EMAN2 supports bit truncation with lossless compression as a mechanism for reducing file size without information loss. The file size reductions can be quite dramatic for raw data. Compression is currently supported only in HDF5 format, but bit truncation is supported for all formats, and bit-truncated files can be very effectively (losslessly) compressed with command-line tools, such as gzip, bzip2 or similar. The main use case for bit truncation is gain normalized movie averages being stored as 32 bit floating point values (or even 16 bit integers).

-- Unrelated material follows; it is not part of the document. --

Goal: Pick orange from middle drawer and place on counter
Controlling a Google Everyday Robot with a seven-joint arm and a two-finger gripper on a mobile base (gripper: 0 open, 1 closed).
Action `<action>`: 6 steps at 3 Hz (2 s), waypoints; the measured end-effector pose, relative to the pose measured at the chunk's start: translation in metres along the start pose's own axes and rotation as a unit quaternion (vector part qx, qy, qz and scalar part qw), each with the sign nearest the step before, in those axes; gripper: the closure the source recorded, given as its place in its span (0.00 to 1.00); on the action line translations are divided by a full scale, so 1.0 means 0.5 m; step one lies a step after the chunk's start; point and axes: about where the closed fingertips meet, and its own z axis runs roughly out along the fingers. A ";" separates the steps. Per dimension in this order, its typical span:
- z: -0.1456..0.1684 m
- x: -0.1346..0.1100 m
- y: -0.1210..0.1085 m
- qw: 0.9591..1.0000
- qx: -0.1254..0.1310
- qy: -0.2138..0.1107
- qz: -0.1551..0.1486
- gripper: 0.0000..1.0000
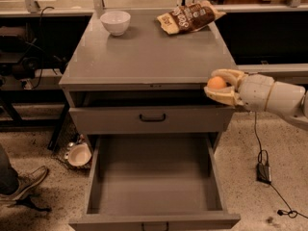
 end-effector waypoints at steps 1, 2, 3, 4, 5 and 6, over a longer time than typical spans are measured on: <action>0.012 -0.030 -0.068 1.000 0.016 -0.007 0.002 1.00; 0.039 -0.052 -0.125 1.000 0.015 0.005 0.014 1.00; 0.078 -0.053 -0.173 0.999 0.002 0.031 0.035 1.00; 0.121 -0.035 -0.205 0.996 -0.020 0.057 0.058 1.00; 0.171 -0.016 -0.219 0.993 -0.053 0.077 0.076 1.00; 0.235 0.001 -0.208 0.988 -0.094 0.097 0.079 1.00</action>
Offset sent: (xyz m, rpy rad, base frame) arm 0.0944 -0.0144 0.0612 0.0159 0.0909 -0.0612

For raw counting mode movie data collected on direct detectors, we recommend using the manufacturer's recommended storage mechanism (compressed TIFF, EER, etc.). Bit truncation is only appropriate for movie averages, not for the individual movie frames.

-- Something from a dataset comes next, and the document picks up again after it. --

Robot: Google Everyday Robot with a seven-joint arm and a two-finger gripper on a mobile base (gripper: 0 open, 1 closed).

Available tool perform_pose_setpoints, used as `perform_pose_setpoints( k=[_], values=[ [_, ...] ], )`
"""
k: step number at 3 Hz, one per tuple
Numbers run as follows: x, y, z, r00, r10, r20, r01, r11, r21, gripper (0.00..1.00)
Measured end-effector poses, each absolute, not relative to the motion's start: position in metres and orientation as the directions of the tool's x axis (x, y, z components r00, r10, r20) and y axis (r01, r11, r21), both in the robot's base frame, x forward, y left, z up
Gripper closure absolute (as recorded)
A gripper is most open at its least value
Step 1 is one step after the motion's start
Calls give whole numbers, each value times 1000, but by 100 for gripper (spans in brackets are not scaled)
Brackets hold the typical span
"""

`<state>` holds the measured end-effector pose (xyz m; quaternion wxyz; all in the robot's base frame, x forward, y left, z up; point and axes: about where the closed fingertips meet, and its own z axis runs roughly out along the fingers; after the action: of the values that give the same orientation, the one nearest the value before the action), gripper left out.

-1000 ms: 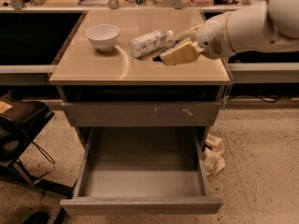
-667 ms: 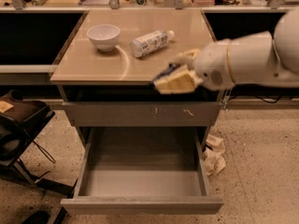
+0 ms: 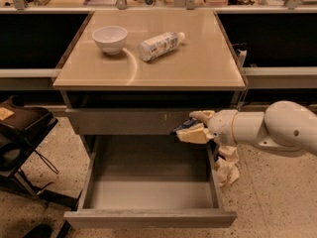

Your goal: Place rxbar blueberry into middle drawer

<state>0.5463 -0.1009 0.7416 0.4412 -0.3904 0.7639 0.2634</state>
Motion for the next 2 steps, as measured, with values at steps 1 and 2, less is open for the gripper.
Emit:
perform_pose_setpoints(
  k=[1, 2],
  values=[
    [565, -111, 730, -317, -336, -887, -788, 613, 49, 100],
    [558, -103, 723, -315, -349, -883, -801, 597, 50, 100]
  ],
)
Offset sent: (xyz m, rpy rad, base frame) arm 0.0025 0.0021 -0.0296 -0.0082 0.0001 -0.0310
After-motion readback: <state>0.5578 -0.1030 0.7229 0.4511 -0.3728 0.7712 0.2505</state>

Writing images with new-synatx notation (Bit Truncation)

Examples:

General recommendations

File format conversions

LST/LSX files

These files are simple text files containing references to particle data in other true image files, along with optional per-particle metadata. They can be used to define subsets of the data in a particle project without having to make a copy of all of the image data. They are functionally similar to the STAR files used in some other software packages, but are more flexible.

LST files can be treated as if they were actual image files (read-only), and any metadata will appear as part of the image header. For example the first few lines of a r3d_00/ptcls_01.lst file look like:

#LSX
# This file is in fast LST format. All lines after the next line have exactly the number of characters shown on the next line. This MUST be preserved if editing.
# 240
0       particles/50ca-ND.hdf   {"class":0,"score":-0.128,"xform.projection":{"__class__":"Transform","matrix":"[0.282377,-0.0917493,-0.954906,-3.5,0.512193,0.856077,0.0692077,10.5,0.811124,-0.508639,0.28873,0]"}}                    
5       particles/APO-ND.hdf    {"class":1,"score":-0.215,"xform.projection":{"__class__":"Transform","matrix":"[0.954661,-0.237476,-0.179519,0,0.0696826,-0.40802,0.91031,0,-0.289424,-0.881547,-0.372973,0]"}}                           
2       particles/CIA-ND.hdf    {"class":0,"score":-0.133,"xform.projection":{"__class__":"Transform","matrix":"[-0.367687,0.219952,-0.903564,-3.5,0.283238,0.951951,0.116473,-42,0.885767,-0.213098,-0.412319,0]"}}                      

The first 3 lines define the file format and line length (for rapid seeking). Next are 3 particles referred from HDF files in the particles/ folder. Each of these images has additional metadata, which will override any metadata stored in the original .HDF file. For example, if the first image in particles/50ca-ND.hdf had score set to 0.1, when reading this LST file, the score would instead be -0.128:

>>> from EMAN2 import *
>>> img=EMData("r3d_00/ptcls_01.lst",0)
>>> print(img["score"])
-0.128
>>> print(a["xform.projection"])
Transform({'az':57.909,'alt':73.218,'phi':-85.855,'tx':-3.50,'ty':10.50,'tz':0.00,'mirror':0,'scale':1.0000,'type':'eman'})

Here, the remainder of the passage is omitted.